▶ [Assignment]:
Below are the records. Gather each line that holds "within".

Items from a data source
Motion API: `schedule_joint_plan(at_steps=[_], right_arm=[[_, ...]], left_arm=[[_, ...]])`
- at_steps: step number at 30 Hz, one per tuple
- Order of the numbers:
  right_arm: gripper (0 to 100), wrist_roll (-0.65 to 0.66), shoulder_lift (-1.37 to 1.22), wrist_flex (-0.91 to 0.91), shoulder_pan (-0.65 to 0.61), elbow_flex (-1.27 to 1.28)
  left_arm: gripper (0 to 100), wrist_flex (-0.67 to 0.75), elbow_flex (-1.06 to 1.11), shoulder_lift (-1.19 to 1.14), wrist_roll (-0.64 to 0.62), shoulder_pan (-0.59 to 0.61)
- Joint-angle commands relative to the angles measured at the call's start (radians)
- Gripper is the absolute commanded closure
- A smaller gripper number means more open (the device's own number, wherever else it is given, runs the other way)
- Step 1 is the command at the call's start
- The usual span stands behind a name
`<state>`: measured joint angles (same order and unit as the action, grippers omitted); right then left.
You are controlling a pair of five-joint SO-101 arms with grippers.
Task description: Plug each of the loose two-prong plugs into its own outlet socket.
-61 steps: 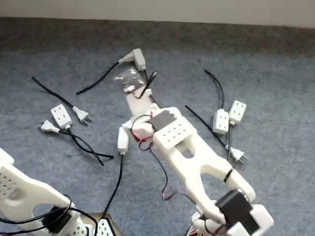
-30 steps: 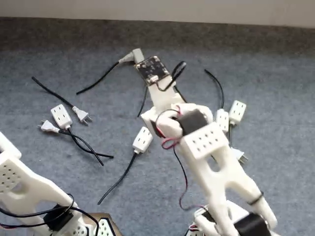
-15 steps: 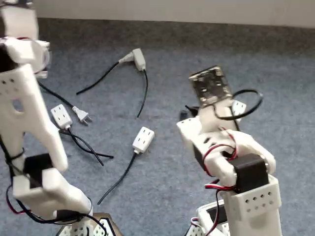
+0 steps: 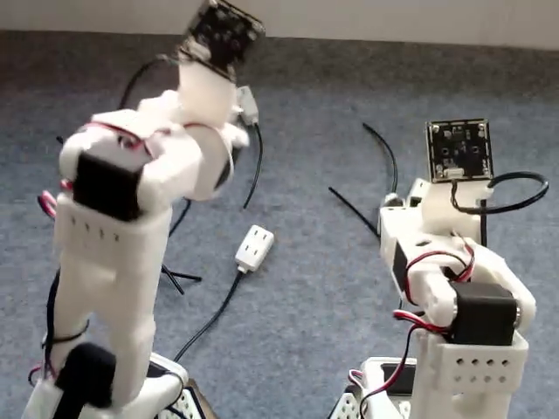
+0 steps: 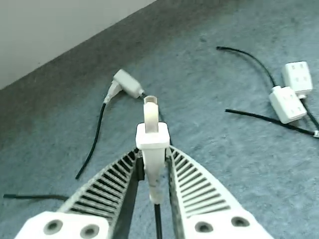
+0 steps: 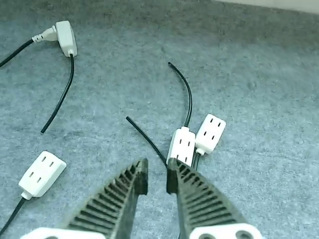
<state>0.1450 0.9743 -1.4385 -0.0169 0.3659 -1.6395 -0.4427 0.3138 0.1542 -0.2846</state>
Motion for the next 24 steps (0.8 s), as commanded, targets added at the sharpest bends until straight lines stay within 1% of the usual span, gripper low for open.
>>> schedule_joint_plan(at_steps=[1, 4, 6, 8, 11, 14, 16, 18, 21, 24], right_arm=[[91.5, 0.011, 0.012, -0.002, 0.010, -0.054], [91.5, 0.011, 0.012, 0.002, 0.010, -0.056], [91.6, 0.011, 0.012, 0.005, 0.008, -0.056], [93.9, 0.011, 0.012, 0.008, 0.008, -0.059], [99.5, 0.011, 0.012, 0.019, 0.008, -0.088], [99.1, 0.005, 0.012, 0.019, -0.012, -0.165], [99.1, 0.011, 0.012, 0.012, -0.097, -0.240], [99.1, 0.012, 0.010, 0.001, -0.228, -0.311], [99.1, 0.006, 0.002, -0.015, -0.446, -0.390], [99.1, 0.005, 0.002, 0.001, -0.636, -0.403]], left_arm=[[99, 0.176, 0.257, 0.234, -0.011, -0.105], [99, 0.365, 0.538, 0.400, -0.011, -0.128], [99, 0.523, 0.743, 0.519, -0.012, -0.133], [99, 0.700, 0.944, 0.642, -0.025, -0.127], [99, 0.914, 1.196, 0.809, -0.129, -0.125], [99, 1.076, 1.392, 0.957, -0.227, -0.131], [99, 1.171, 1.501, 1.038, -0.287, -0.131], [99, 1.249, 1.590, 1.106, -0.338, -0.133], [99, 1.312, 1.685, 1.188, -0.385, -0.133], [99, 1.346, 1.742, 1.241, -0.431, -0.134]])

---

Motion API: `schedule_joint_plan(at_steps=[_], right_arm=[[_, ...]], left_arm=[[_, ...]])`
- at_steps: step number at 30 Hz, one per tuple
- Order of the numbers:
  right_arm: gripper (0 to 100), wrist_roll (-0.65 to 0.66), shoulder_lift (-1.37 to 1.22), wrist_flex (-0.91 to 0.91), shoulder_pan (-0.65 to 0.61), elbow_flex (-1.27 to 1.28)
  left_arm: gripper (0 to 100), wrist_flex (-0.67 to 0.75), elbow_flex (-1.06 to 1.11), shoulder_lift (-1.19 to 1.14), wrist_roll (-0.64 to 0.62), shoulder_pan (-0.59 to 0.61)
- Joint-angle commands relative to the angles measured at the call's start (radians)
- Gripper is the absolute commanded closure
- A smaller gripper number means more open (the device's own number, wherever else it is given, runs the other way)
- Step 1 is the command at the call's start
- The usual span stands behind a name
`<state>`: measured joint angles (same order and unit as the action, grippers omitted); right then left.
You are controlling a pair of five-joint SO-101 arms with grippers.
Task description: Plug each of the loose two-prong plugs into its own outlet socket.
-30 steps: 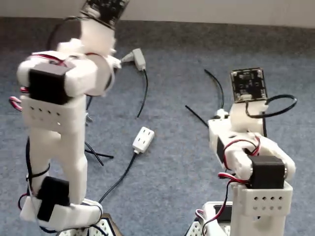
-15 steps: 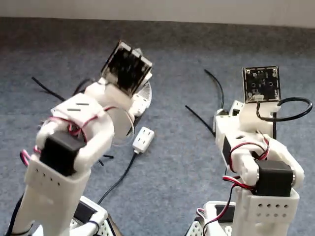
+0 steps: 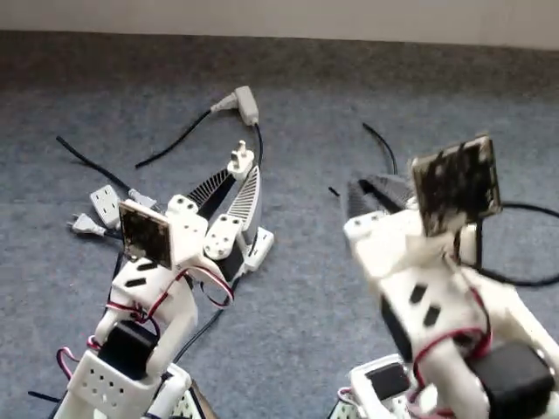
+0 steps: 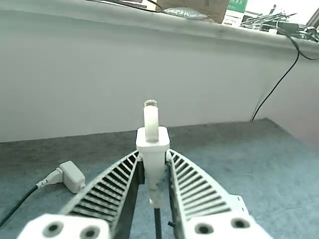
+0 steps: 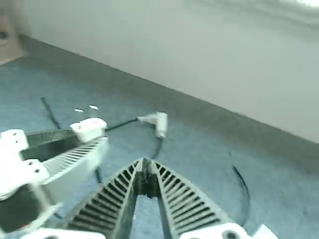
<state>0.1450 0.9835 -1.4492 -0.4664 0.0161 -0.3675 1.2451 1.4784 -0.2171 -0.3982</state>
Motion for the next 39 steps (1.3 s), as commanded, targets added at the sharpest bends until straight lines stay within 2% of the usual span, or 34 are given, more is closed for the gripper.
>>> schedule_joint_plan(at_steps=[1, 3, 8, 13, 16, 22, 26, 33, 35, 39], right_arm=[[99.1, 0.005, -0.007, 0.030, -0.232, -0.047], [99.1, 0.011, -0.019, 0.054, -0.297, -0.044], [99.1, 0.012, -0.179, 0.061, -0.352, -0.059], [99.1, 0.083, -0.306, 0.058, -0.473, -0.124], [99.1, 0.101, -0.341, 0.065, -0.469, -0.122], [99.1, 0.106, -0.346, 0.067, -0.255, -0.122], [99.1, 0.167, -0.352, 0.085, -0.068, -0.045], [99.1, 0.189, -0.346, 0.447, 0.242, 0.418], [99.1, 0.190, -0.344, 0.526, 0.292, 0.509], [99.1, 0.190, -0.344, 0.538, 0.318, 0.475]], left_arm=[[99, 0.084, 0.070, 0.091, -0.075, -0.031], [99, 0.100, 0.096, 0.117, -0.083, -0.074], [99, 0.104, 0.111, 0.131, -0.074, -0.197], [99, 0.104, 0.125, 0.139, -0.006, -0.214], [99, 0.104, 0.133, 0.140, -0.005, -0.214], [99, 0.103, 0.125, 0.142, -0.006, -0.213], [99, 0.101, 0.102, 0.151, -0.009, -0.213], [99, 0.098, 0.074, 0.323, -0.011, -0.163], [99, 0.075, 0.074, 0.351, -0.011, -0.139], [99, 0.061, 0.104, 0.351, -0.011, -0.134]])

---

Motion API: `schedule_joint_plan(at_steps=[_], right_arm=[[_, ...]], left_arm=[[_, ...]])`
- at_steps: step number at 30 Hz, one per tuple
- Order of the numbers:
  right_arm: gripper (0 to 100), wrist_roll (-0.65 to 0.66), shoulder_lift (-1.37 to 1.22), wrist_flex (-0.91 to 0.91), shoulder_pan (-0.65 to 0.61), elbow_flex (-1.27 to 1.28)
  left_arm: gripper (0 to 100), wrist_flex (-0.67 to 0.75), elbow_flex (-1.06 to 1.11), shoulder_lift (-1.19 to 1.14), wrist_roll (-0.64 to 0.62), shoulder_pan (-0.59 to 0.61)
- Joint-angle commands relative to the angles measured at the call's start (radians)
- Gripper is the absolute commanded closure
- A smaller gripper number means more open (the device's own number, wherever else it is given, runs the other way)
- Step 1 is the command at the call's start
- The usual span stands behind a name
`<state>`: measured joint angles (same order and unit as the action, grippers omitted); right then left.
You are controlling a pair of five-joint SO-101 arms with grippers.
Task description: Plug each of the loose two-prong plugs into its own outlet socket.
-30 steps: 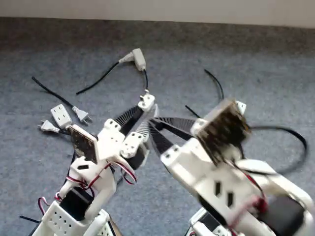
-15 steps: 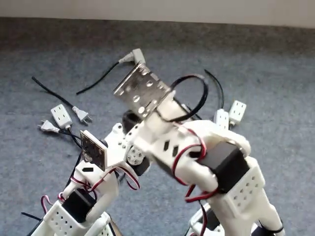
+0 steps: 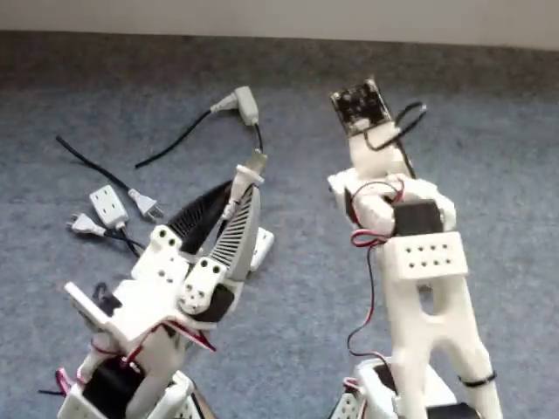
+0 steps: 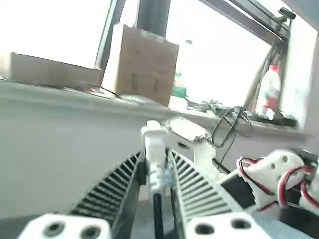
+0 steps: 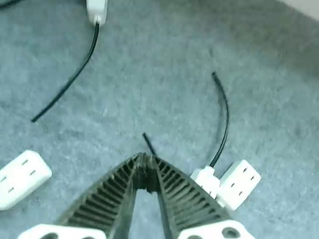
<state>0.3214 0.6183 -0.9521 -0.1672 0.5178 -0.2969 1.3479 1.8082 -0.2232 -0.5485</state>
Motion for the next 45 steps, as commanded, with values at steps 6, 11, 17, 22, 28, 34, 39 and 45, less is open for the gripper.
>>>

▶ [Result of the task]:
Motion for the next 24 steps (0.8 s), as commanded, targets added at the sharpest bends until straight lines stay within 1% of the usual span, gripper low for open.
Motion for the next 39 steps (1.3 s), as commanded, targets added at the sharpest bends until straight lines stay within 2% of the usual span, or 34 are given, more is closed for the gripper.

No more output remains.